Problem: Print all the data, keeping every line exactly as it is.

[[ Listed entries, beginning ]]

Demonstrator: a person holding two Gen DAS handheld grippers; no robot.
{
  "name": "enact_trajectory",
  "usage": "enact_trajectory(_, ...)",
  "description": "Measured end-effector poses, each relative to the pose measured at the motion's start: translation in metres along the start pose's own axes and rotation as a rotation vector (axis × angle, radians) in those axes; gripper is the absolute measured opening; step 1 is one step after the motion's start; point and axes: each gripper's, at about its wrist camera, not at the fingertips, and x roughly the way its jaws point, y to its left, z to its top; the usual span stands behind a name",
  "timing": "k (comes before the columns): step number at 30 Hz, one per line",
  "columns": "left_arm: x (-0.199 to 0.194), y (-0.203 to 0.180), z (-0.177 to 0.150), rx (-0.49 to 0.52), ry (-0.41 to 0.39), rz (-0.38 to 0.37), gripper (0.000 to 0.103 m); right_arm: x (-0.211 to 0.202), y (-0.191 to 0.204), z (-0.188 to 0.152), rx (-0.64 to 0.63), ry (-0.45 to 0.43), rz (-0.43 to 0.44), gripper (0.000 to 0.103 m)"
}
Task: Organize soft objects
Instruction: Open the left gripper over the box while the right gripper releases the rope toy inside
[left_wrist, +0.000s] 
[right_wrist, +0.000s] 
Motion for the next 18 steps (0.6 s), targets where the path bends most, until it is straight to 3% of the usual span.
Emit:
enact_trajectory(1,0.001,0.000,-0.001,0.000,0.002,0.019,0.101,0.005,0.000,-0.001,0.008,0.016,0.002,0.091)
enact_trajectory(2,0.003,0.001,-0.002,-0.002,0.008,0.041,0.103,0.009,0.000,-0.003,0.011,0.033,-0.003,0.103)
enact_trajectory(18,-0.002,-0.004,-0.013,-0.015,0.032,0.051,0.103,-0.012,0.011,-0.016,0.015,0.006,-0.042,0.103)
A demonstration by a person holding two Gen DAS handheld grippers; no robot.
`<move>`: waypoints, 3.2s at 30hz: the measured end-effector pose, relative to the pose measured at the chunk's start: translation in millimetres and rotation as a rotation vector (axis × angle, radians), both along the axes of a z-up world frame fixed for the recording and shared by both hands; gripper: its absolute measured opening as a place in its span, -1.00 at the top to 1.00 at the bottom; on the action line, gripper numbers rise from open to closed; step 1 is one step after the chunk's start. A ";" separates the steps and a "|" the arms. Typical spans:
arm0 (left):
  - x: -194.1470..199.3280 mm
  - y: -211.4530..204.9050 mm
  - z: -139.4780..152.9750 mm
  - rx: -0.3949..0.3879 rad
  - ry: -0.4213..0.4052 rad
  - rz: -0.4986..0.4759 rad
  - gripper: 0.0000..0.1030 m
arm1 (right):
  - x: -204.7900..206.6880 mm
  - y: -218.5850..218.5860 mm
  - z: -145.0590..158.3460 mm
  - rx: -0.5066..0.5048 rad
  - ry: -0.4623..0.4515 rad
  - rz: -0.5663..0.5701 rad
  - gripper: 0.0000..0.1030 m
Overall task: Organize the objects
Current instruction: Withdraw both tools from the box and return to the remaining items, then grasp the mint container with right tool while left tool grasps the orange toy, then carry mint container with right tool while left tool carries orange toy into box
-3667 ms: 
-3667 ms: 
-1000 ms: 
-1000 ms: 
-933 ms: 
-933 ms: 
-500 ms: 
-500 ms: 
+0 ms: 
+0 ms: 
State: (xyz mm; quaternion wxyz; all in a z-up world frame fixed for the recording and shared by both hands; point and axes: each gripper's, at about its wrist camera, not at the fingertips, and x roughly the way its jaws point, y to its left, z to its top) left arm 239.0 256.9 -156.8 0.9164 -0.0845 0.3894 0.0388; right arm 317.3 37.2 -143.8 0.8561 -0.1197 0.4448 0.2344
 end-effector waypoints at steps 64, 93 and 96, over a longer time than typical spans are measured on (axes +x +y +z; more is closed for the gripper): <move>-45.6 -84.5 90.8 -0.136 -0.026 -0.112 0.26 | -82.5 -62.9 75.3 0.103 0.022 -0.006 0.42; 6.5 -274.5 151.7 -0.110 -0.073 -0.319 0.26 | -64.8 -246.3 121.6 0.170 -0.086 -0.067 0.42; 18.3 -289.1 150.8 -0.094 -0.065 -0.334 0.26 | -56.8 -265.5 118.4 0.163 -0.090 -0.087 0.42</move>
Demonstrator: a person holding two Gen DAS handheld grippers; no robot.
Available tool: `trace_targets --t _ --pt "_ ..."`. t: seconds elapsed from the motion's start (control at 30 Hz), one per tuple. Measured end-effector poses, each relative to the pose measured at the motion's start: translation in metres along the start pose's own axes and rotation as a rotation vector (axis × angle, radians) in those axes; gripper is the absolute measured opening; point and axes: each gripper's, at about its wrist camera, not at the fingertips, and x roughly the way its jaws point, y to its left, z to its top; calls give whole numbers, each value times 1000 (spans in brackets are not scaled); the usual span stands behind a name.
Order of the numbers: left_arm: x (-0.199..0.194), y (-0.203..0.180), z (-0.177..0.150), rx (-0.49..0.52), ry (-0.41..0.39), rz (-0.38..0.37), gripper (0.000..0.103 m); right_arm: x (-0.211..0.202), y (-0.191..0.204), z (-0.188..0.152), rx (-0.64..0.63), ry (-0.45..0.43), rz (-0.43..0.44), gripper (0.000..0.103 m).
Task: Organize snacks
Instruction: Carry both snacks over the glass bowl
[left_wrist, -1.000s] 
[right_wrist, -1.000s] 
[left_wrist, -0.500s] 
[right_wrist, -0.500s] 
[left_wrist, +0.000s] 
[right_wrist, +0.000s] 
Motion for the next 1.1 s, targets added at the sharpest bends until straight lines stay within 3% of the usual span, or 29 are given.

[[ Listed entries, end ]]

Exercise answer:
Demonstrator: a person holding two Gen DAS handheld grippers; no robot.
{
  "name": "enact_trajectory",
  "usage": "enact_trajectory(_, ...)",
  "description": "Measured end-effector poses, each relative to the pose measured at the motion's start: translation in metres along the start pose's own axes and rotation as a rotation vector (axis × angle, radians) in those axes; gripper is the absolute measured opening; step 1 is one step after the motion's start; point and axes: each gripper's, at about its wrist camera, not at the fingertips, and x roughly the way its jaws point, y to its left, z to its top; the usual span stands behind a name",
  "timing": "k (comes before the columns): step number at 30 Hz, one per line",
  "columns": "left_arm: x (-0.199 to 0.194), y (-0.203 to 0.180), z (-0.177 to 0.150), rx (-0.49 to 0.52), ry (-0.41 to 0.39), rz (-0.38 to 0.37), gripper (0.000 to 0.103 m); right_arm: x (-0.211 to 0.202), y (-0.191 to 0.204), z (-0.188 to 0.152), rx (-0.64 to 0.63), ry (-0.45 to 0.43), rz (-0.43 to 0.44), gripper (0.000 to 0.103 m)"
}
Task: Organize soft objects
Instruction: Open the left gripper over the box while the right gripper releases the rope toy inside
[left_wrist, +0.000s] 
[right_wrist, +0.000s] 
Motion for the next 18 steps (0.6 s), targets where the path bends most, until it is straight to 3% of the usual span.
Emit:
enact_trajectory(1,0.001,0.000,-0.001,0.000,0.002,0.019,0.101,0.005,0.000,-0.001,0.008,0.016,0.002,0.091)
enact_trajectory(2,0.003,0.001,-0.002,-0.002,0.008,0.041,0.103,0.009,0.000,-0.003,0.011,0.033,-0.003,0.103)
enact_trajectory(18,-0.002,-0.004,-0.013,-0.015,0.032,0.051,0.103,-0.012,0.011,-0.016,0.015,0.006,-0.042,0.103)
A demonstration by a person holding two Gen DAS handheld grippers; no robot.
`<move>`: waypoints, 3.2s at 30hz: the measured end-effector pose, relative to the pose measured at the chunk's start: translation in millimetres and rotation as a rotation vector (axis × angle, radians), both along the axes of a z-up world frame fixed for the recording and shared by both hands; gripper: its absolute measured opening as a place in its span, -1.00 at the top to 1.00 at the bottom; on the action line, gripper numbers rise from open to closed; step 1 is one step after the chunk's start. A ";" separates the steps and a "|" the arms. Typical spans:
arm0 (left):
  - x: -194.1470..199.3280 mm
  - y: -211.4530..204.9050 mm
  - z: -139.4780..152.9750 mm
  - rx: -0.3949..0.3879 rad
  - ry: -0.4213..0.4052 rad
  - rz: -0.4986..0.4759 rad
  - gripper: 0.0000..0.1030 m
arm1 (right):
  - x: -204.7900..206.6880 mm
  - y: -218.5850..218.5860 mm
  - z: -145.0590..158.3460 mm
  - rx: -0.5066..0.5048 rad
  - ry: -0.4623..0.4515 rad
  - rz: -0.5663..0.5701 rad
  - gripper: 0.0000..0.1030 m
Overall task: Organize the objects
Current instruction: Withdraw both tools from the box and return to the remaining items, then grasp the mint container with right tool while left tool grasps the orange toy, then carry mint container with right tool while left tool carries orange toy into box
-3667 ms: 
-3667 ms: 
-1000 ms: 
-1000 ms: 
-933 ms: 
-933 ms: 
-500 ms: 
-500 ms: 
+0 ms: 
+0 ms: 
State: (xyz mm; quaternion wxyz; all in a z-up world frame fixed for the recording and shared by both hands; point and axes: each gripper's, at about its wrist camera, not at the fingertips, and x roughly the way its jaws point, y to its left, z to its top) left arm 239.0 256.9 -156.8 0.9164 -0.0845 0.3894 0.0388; right arm 317.3 37.2 -143.8 0.8561 -0.1197 0.4448 0.2344
 end-effector waypoints at steps 64, 93 and 96, over a longer time than typical spans are measured on (axes +x +y +z; more is closed for the gripper): <move>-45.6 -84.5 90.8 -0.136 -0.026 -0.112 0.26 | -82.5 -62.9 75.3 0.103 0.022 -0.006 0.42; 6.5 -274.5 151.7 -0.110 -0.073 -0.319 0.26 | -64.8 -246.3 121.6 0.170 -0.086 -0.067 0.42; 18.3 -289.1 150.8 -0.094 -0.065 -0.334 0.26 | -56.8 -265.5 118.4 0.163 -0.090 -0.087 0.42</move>
Demonstrator: a person holding two Gen DAS handheld grippers; no robot.
Available tool: `trace_targets --t _ --pt "_ ..."`. t: seconds elapsed from the motion's start (control at 30 Hz), one per tuple. Measured end-effector poses, each relative to the pose measured at the motion's start: translation in metres along the start pose's own axes and rotation as a rotation vector (axis × angle, radians) in those axes; gripper is the absolute measured opening; point and axes: each gripper's, at about its wrist camera, not at the fingertips, and x roughly the way its jaws point, y to its left, z to its top; calls give whole numbers, each value times 1000 (spans in brackets are not scaled); the usual span stands behind a name.
Order of the numbers: left_arm: x (-0.199..0.194), y (-0.203..0.180), z (-0.177..0.150), rx (-0.49..0.52), ry (-0.41..0.39), rz (-0.38..0.37), gripper (0.000..0.103 m); right_arm: x (-0.211..0.202), y (-0.191..0.204), z (-0.188..0.152), rx (-0.64..0.63), ry (-0.45..0.43), rz (-0.43..0.44), gripper (0.000..0.103 m).
Task: Organize snacks
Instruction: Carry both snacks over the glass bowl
[left_wrist, -1.000s] 
[right_wrist, -1.000s] 
[left_wrist, -0.500s] 
[right_wrist, -0.500s] 
[left_wrist, +0.000s] 
[right_wrist, +0.000s] 
Motion for the next 1.1 s, targets added at the sharpest bends until straight lines stay within 3% of the usual span, or 29 are given.

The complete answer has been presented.